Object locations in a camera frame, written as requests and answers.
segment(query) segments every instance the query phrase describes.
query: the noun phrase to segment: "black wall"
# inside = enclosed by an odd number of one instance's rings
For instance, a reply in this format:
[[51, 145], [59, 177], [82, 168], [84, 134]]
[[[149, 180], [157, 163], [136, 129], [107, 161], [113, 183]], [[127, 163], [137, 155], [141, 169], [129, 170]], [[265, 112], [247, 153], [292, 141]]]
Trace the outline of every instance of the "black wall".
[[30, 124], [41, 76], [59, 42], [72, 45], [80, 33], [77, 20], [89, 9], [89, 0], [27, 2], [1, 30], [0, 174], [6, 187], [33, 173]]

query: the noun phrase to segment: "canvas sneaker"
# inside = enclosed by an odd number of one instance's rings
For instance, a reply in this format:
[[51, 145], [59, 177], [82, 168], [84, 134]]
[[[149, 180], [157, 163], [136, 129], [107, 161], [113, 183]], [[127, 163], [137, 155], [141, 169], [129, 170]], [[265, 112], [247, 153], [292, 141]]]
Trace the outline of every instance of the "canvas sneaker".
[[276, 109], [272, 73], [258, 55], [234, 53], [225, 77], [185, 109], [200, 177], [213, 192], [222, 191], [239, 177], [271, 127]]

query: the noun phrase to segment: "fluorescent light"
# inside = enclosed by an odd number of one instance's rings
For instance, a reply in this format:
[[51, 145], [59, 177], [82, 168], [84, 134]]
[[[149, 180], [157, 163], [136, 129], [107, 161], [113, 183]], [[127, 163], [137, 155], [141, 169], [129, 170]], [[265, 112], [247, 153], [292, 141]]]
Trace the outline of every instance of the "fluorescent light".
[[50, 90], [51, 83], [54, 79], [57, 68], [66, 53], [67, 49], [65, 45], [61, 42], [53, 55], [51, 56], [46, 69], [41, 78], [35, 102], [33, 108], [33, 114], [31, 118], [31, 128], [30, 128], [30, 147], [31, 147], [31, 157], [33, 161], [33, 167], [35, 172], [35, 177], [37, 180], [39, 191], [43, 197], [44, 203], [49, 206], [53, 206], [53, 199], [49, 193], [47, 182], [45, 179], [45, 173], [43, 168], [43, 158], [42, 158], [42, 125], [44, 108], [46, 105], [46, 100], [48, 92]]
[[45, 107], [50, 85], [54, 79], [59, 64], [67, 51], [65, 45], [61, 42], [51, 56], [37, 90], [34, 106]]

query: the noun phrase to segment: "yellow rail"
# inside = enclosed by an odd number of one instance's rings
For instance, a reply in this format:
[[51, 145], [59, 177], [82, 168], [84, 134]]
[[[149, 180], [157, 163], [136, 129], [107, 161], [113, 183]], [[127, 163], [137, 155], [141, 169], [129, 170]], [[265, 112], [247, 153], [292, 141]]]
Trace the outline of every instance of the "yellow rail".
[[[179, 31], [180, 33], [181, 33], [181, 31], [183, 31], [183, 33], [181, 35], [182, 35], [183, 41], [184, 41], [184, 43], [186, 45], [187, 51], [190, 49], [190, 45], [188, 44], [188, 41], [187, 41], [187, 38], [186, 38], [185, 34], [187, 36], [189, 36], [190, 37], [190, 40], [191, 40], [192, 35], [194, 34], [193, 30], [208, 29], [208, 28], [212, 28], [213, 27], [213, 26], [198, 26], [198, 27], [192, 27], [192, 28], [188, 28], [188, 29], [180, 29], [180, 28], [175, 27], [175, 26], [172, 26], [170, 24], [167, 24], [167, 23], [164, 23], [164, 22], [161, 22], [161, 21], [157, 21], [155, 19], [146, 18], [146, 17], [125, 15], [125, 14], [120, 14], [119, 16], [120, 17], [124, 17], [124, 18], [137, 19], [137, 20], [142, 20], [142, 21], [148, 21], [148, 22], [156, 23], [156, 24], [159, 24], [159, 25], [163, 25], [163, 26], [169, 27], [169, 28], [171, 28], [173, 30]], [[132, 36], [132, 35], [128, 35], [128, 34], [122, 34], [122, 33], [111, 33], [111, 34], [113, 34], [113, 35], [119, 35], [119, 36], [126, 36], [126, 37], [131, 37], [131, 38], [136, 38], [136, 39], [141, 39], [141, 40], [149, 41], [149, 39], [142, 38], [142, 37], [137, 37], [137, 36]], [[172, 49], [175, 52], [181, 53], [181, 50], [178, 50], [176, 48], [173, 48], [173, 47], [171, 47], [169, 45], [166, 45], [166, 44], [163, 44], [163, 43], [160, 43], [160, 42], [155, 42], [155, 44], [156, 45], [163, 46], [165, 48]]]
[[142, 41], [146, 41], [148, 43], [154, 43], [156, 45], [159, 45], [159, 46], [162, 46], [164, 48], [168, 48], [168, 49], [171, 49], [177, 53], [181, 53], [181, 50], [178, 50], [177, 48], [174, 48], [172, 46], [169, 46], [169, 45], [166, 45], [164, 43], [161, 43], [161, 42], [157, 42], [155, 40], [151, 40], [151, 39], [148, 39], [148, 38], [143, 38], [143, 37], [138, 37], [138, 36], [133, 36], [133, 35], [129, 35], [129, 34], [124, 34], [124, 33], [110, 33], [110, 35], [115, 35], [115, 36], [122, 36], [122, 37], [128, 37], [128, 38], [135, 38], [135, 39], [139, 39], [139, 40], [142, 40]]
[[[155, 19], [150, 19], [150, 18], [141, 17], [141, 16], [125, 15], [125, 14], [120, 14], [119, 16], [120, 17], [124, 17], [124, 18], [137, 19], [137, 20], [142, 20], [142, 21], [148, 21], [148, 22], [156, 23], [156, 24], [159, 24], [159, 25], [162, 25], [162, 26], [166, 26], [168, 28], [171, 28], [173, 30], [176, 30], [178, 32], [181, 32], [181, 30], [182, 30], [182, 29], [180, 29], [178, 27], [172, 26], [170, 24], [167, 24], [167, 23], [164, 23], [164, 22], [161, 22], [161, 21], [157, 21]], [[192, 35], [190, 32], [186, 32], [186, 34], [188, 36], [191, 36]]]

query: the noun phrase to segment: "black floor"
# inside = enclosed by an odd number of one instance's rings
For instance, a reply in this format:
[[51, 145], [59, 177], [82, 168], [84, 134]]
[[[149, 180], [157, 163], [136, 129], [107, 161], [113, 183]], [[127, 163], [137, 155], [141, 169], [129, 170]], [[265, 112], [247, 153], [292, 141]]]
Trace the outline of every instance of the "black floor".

========================

## Task directions:
Every record must be retyped so that it matches the original exactly.

## Solved problem:
Object locations in a camera frame, written as requests and answers.
segment(query) segments every instance the query phrase describes.
query: the noun phrase to segment: "black wall"
# inside = enclosed by an odd number of one instance's rings
For instance, a reply in this format:
[[51, 145], [59, 177], [82, 168], [84, 134]]
[[[149, 180], [157, 163], [136, 129], [107, 161], [113, 183]], [[127, 163], [137, 155], [141, 169], [129, 170]], [[265, 112], [247, 153], [292, 141]]]
Trace the outline of every instance of the "black wall".
[[30, 124], [41, 76], [59, 42], [72, 45], [80, 33], [77, 20], [89, 9], [89, 0], [27, 2], [1, 30], [0, 174], [6, 187], [33, 173]]

query: the noun phrase to segment: "canvas sneaker"
# inside = enclosed by an odd number of one instance's rings
For instance, a reply in this format:
[[51, 145], [59, 177], [82, 168], [84, 134]]
[[[149, 180], [157, 163], [136, 129], [107, 161], [113, 183]], [[127, 163], [137, 155], [141, 169], [129, 170]], [[265, 112], [247, 153], [292, 141]]]
Trace the outline of every instance of the "canvas sneaker".
[[276, 109], [272, 73], [258, 55], [234, 53], [225, 77], [185, 109], [200, 177], [213, 192], [222, 191], [239, 177], [271, 127]]

query: the noun phrase to segment: "fluorescent light"
# inside = enclosed by an odd number of one instance's rings
For instance, a reply in this format:
[[51, 145], [59, 177], [82, 168], [84, 134]]
[[[149, 180], [157, 163], [136, 129], [107, 161], [113, 183]], [[127, 163], [137, 155], [141, 169], [129, 170]], [[265, 112], [247, 153], [292, 141]]]
Trace the outline of every instance of the "fluorescent light".
[[50, 90], [51, 83], [54, 79], [57, 68], [66, 53], [67, 49], [65, 45], [61, 42], [53, 55], [51, 56], [46, 69], [41, 78], [35, 102], [33, 108], [33, 114], [31, 118], [31, 128], [30, 128], [30, 147], [31, 147], [31, 157], [33, 161], [33, 167], [35, 172], [35, 177], [37, 180], [39, 191], [43, 197], [44, 203], [49, 206], [53, 206], [53, 199], [49, 193], [47, 182], [45, 179], [45, 173], [43, 168], [43, 158], [42, 158], [42, 125], [44, 108], [46, 105], [46, 100], [48, 92]]
[[45, 107], [50, 85], [54, 79], [59, 64], [67, 51], [65, 45], [61, 42], [51, 56], [37, 90], [34, 106]]

query: the noun phrase to segment: "yellow rail"
# inside = enclosed by an odd number of one instance's rings
For instance, a reply in this format:
[[51, 145], [59, 177], [82, 168], [84, 134]]
[[[149, 180], [157, 163], [136, 129], [107, 161], [113, 183]], [[127, 163], [137, 155], [141, 169], [129, 170]], [[265, 112], [247, 153], [292, 141]]]
Trace the outline of every instance of the "yellow rail".
[[[179, 31], [180, 33], [181, 33], [181, 31], [183, 31], [183, 33], [181, 35], [182, 35], [183, 41], [184, 41], [184, 43], [186, 45], [187, 51], [190, 49], [190, 45], [188, 44], [188, 41], [187, 41], [187, 38], [186, 38], [185, 34], [187, 36], [189, 36], [190, 37], [190, 40], [191, 40], [192, 35], [194, 34], [193, 30], [208, 29], [208, 28], [212, 28], [213, 27], [213, 26], [198, 26], [198, 27], [192, 27], [192, 28], [188, 28], [188, 29], [180, 29], [180, 28], [175, 27], [175, 26], [172, 26], [170, 24], [167, 24], [167, 23], [164, 23], [164, 22], [161, 22], [161, 21], [157, 21], [155, 19], [146, 18], [146, 17], [125, 15], [125, 14], [120, 14], [119, 16], [120, 17], [124, 17], [124, 18], [137, 19], [137, 20], [142, 20], [142, 21], [148, 21], [148, 22], [156, 23], [156, 24], [159, 24], [159, 25], [163, 25], [163, 26], [169, 27], [169, 28], [171, 28], [173, 30]], [[132, 36], [132, 35], [128, 35], [128, 34], [122, 34], [122, 33], [111, 33], [111, 34], [113, 34], [113, 35], [119, 35], [119, 36], [126, 36], [126, 37], [131, 37], [131, 38], [136, 38], [136, 39], [141, 39], [141, 40], [149, 41], [149, 39], [142, 38], [142, 37], [137, 37], [137, 36]], [[172, 49], [175, 52], [181, 53], [181, 50], [178, 50], [176, 48], [173, 48], [173, 47], [171, 47], [169, 45], [166, 45], [166, 44], [163, 44], [163, 43], [160, 43], [160, 42], [155, 42], [155, 44], [156, 45], [163, 46], [165, 48]]]
[[142, 41], [146, 41], [148, 43], [154, 43], [156, 45], [159, 45], [159, 46], [162, 46], [164, 48], [168, 48], [168, 49], [171, 49], [177, 53], [181, 53], [181, 50], [178, 50], [177, 48], [174, 48], [172, 46], [169, 46], [169, 45], [166, 45], [164, 43], [161, 43], [161, 42], [157, 42], [155, 40], [151, 40], [151, 39], [148, 39], [148, 38], [143, 38], [143, 37], [138, 37], [138, 36], [133, 36], [133, 35], [129, 35], [129, 34], [124, 34], [124, 33], [110, 33], [110, 35], [115, 35], [115, 36], [122, 36], [122, 37], [128, 37], [128, 38], [135, 38], [135, 39], [139, 39], [139, 40], [142, 40]]
[[[155, 19], [150, 19], [150, 18], [141, 17], [141, 16], [125, 15], [125, 14], [120, 14], [119, 16], [120, 17], [124, 17], [124, 18], [137, 19], [137, 20], [142, 20], [142, 21], [148, 21], [148, 22], [156, 23], [156, 24], [159, 24], [159, 25], [162, 25], [162, 26], [166, 26], [168, 28], [171, 28], [173, 30], [176, 30], [178, 32], [181, 32], [181, 30], [182, 30], [182, 29], [180, 29], [178, 27], [172, 26], [170, 24], [167, 24], [167, 23], [164, 23], [164, 22], [161, 22], [161, 21], [157, 21]], [[192, 35], [190, 32], [186, 32], [186, 34], [188, 36], [191, 36]]]

query: the noun phrase to segment: "black floor"
# inside = enclosed by an odd number of one instance's rings
For instance, a reply in this format:
[[51, 145], [59, 177], [82, 168], [84, 134]]
[[[149, 180], [157, 163], [136, 129], [107, 161], [113, 183]], [[127, 163], [137, 155], [141, 169], [129, 170]], [[265, 112], [247, 153], [292, 141]]]
Trace the outline of every instance of the "black floor".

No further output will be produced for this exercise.